## Work task
Return only the lines from the top of the material through the line marked by "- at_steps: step", unaltered.

==============================

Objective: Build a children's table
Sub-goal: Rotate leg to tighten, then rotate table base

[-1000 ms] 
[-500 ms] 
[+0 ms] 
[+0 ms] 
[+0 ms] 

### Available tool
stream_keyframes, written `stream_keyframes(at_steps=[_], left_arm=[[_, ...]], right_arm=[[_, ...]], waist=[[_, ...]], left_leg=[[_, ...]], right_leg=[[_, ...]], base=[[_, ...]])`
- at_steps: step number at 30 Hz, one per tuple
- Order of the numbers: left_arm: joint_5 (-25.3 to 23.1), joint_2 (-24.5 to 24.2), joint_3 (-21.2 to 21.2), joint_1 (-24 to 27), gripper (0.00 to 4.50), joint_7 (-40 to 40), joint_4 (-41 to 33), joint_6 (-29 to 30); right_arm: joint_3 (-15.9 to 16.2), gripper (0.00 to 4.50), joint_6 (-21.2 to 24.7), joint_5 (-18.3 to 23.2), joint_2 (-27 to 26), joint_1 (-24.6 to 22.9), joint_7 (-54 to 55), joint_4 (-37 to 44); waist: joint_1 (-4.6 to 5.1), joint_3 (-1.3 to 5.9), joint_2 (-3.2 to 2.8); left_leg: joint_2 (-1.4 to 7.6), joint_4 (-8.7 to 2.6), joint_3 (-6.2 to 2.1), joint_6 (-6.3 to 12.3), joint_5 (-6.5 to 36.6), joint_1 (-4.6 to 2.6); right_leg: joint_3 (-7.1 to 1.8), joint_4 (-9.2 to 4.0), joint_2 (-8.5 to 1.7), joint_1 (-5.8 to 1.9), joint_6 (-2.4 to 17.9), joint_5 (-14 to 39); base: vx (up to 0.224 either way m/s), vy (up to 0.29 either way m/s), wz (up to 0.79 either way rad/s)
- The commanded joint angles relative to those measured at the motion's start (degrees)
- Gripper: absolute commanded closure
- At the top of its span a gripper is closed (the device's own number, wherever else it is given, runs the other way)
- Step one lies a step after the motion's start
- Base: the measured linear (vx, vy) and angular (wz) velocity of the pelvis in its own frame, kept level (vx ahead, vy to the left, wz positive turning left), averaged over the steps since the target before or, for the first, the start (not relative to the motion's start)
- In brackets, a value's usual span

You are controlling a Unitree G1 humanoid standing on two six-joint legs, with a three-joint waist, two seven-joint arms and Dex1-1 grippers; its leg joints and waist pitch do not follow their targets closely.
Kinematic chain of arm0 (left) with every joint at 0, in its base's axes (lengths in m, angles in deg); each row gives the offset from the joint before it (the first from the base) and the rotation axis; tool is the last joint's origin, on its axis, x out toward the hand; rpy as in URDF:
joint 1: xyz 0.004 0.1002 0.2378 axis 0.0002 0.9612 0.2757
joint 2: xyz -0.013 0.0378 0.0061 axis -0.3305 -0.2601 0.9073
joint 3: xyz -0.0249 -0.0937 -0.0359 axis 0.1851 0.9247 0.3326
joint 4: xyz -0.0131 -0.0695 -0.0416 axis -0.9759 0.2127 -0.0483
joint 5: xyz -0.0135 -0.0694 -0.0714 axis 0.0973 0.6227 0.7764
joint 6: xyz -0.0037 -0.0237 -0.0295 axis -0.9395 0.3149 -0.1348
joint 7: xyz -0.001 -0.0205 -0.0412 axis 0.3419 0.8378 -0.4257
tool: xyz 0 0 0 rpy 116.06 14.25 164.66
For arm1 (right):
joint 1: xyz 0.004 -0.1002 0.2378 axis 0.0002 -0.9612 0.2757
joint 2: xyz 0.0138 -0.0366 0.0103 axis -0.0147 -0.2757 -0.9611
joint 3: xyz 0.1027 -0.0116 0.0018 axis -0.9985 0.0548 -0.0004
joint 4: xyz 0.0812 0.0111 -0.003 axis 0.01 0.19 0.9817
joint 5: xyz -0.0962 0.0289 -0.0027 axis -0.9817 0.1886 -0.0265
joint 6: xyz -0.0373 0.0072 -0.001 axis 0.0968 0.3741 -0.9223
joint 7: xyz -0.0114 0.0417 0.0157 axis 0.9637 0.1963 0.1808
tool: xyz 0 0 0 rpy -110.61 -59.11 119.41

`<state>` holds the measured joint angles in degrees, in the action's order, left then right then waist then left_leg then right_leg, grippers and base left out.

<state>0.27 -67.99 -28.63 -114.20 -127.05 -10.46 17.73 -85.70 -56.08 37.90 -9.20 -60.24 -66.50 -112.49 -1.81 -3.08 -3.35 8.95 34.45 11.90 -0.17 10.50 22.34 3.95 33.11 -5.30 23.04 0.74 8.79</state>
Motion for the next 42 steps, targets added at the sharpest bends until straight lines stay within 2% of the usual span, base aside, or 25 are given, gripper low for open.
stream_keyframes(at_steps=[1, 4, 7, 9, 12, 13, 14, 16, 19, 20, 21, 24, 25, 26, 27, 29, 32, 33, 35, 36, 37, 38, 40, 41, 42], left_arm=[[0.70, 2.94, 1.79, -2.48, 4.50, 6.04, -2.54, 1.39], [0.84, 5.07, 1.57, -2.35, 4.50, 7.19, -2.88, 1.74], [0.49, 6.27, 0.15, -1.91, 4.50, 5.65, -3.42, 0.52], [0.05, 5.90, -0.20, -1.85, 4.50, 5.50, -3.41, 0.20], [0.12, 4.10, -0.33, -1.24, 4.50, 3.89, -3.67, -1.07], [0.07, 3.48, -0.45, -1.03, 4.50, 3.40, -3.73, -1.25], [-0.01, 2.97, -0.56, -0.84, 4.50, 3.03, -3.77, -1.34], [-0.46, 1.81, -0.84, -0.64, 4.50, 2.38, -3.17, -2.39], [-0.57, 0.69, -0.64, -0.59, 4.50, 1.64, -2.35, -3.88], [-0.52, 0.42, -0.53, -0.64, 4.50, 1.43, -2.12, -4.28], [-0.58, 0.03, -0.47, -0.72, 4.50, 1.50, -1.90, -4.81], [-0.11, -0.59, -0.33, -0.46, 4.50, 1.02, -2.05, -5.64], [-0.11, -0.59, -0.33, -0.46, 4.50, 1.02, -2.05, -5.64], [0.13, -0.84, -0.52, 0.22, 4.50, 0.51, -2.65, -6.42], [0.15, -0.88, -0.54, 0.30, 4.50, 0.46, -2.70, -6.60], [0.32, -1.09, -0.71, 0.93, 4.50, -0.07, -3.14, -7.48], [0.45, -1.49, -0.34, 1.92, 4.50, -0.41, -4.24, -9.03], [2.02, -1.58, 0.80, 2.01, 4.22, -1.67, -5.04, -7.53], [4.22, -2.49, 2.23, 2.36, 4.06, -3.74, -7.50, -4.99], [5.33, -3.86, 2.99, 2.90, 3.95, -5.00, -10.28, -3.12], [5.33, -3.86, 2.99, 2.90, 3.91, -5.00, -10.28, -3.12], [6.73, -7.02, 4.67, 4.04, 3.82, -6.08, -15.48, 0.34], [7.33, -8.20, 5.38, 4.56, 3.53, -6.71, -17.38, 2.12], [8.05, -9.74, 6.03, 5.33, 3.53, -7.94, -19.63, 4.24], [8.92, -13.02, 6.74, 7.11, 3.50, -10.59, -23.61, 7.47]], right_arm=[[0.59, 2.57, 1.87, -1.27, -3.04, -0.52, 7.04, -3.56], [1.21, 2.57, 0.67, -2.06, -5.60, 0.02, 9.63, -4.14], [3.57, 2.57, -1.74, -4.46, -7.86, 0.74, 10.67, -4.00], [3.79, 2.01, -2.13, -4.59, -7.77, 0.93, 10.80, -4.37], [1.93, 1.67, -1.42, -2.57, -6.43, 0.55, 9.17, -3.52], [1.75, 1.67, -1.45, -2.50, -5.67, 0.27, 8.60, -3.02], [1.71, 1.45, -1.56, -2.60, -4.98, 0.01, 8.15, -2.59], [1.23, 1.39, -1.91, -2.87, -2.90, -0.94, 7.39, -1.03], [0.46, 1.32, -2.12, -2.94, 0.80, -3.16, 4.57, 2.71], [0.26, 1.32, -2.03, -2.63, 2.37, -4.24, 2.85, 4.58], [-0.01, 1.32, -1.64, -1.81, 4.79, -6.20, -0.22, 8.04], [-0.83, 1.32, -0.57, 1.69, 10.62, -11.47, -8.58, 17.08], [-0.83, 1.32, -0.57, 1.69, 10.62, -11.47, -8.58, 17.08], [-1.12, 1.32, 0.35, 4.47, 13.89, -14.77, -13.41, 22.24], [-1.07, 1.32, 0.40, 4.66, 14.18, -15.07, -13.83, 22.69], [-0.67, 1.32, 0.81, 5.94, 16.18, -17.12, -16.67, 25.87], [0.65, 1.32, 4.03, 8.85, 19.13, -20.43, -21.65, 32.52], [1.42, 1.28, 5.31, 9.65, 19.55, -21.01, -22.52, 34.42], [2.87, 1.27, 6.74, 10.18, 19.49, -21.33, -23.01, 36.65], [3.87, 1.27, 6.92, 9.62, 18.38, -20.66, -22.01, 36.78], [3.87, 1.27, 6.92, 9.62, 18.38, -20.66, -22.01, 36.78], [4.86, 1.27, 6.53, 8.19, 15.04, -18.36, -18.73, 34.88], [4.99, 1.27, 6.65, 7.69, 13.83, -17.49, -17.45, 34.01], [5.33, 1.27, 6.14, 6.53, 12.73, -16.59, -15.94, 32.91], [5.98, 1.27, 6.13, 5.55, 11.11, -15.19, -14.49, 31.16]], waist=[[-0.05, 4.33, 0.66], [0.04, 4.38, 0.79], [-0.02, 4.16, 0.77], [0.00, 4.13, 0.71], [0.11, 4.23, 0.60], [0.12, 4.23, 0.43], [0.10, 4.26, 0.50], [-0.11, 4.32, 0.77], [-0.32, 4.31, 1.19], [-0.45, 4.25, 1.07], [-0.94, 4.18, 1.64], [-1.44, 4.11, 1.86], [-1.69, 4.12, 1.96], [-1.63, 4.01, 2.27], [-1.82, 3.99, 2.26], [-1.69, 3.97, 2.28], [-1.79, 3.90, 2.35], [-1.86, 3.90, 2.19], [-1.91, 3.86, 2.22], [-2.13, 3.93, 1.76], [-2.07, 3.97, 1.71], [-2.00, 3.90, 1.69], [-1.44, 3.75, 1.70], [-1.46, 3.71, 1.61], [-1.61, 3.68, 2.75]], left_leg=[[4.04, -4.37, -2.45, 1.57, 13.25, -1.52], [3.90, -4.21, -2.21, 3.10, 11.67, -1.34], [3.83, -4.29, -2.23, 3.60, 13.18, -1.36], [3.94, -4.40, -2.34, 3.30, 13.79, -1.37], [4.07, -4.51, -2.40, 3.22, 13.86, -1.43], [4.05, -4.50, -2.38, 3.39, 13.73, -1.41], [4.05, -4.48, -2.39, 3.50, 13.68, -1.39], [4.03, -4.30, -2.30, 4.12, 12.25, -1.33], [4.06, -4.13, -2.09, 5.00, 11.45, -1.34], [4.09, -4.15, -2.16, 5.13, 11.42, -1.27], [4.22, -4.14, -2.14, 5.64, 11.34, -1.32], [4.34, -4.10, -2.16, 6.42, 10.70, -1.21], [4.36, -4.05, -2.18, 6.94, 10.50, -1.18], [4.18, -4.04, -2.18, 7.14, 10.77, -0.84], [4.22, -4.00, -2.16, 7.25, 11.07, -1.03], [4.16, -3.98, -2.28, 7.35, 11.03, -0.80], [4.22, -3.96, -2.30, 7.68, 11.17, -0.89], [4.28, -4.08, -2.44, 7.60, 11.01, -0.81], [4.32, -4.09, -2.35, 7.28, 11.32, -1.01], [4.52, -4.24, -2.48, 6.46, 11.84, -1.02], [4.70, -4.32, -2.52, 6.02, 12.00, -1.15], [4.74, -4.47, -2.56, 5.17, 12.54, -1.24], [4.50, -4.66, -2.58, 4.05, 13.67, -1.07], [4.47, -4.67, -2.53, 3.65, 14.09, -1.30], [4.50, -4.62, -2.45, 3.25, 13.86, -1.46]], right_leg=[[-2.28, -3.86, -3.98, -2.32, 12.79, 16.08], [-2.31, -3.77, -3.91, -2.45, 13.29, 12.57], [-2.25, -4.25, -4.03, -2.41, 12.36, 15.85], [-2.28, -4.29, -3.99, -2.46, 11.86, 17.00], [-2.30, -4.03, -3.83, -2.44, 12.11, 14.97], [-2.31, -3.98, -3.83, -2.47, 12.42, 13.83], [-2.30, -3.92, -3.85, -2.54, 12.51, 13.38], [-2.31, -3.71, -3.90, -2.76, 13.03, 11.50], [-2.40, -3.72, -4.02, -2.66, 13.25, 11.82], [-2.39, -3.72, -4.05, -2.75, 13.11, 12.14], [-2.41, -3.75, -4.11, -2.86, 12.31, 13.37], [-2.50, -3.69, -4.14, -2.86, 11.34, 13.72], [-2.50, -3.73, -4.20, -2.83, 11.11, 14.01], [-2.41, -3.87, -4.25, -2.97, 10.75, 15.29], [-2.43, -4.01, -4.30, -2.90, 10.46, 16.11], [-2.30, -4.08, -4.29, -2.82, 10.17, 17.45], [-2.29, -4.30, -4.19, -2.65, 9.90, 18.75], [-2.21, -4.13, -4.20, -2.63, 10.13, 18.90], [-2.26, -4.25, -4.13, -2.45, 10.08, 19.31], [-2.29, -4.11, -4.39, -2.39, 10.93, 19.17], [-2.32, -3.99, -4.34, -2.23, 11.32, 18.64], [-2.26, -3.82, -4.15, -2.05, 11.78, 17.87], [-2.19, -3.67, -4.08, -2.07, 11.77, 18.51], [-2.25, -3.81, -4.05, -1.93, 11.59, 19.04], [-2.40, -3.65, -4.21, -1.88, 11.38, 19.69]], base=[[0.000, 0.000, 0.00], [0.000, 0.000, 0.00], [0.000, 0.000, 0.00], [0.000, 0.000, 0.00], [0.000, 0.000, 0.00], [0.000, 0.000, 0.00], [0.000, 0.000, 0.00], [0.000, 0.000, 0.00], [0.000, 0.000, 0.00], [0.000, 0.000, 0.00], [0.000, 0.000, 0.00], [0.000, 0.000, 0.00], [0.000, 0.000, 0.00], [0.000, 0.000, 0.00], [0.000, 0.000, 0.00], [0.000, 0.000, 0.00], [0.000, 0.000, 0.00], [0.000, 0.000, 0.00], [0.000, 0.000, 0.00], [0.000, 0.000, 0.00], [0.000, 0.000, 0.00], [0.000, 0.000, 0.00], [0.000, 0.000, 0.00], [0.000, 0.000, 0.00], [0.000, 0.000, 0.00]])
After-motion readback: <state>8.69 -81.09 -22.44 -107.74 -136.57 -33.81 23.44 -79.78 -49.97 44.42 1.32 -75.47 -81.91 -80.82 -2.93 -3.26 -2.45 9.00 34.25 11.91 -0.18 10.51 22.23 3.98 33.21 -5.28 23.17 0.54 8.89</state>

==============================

## Solution to this problem
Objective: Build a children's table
Sub-goal: Rotate leg to tighten, then rotate table base

[-1000 ms] 
[-500 ms] 
[+0 ms] 
[+0 ms] 
[+0 ms] 

### Available tool
stream_keyframes, written `stream_keyframes(at_steps=[_], left_arm=[[_, ...]], right_arm=[[_, ...]], waist=[[_, ...]], left_leg=[[_, ...]], right_leg=[[_, ...]], base=[[_, ...]])`
- at_steps: step number at 30 Hz, one per tuple

Work on the exercise is complete.